All of that said, why was Saffra willing to risk her life at the drop of a hat? This apprentice was going to be an absolute handful.

The burst of an aether cannon brought her back to the present moment. The swarming monsters had been discouraged by Vivi’s show of power, but monsters wouldn’t be monsters if they weren’t reckless with their lives. Every minute that ticked by, more were gathering the courage to charge again.

This problem was far from resolved, so Vivi refocused. Her eyes swept across the derailed length of the Convoy.

“What are we doing about this?” she asked Jasper.

“Basking under the benevolent shade of our savior until help arrives, I reckon.”

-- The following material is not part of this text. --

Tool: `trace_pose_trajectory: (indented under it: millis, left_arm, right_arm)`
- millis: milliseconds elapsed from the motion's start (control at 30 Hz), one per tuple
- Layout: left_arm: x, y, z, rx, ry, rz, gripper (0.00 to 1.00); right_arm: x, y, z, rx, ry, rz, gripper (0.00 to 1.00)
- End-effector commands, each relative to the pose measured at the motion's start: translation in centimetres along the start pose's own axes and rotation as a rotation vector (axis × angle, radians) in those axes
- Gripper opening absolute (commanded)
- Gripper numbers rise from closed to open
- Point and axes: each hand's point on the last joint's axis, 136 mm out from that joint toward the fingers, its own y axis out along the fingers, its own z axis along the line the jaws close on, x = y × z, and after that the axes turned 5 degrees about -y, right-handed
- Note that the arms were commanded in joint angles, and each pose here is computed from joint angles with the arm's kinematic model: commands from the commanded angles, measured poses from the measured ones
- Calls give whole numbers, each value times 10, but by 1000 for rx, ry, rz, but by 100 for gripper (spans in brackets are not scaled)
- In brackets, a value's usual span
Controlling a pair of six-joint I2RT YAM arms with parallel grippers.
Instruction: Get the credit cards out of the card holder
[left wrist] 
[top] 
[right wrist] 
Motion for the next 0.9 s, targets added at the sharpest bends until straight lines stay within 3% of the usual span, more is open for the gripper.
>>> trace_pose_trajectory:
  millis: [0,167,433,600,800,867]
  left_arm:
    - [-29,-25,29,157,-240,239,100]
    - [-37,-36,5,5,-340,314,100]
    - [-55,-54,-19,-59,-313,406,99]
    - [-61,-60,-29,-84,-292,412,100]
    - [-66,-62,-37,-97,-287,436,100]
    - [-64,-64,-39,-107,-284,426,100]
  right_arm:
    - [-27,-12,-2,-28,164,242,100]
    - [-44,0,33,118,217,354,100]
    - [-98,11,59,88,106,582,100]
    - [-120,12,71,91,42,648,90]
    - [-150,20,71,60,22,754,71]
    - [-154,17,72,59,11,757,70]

“How long will that take?”

“I know I look like the man with all the answers, but I only have most.” He added, “If you mean what else can you do, there’s still injured, and the engineers might want an escort back. Then again, maybe not. That’s an impressively guarded vault they’re huddled up in.”

“Injured?” Vivi was somewhat ashamed she hadn’t made that conclusion herself. “Where?”

“[Healer] too, are you?”

“It’s not my specialty, but yes.”

She couldn’t cast restoration spells even comparable to an equivalent level [Priestess], but an [Archmage] was defined by the breadth of her capability. There were few branches of magic she didn’t at least dabble in.

“Follow me, then,” Jasper said.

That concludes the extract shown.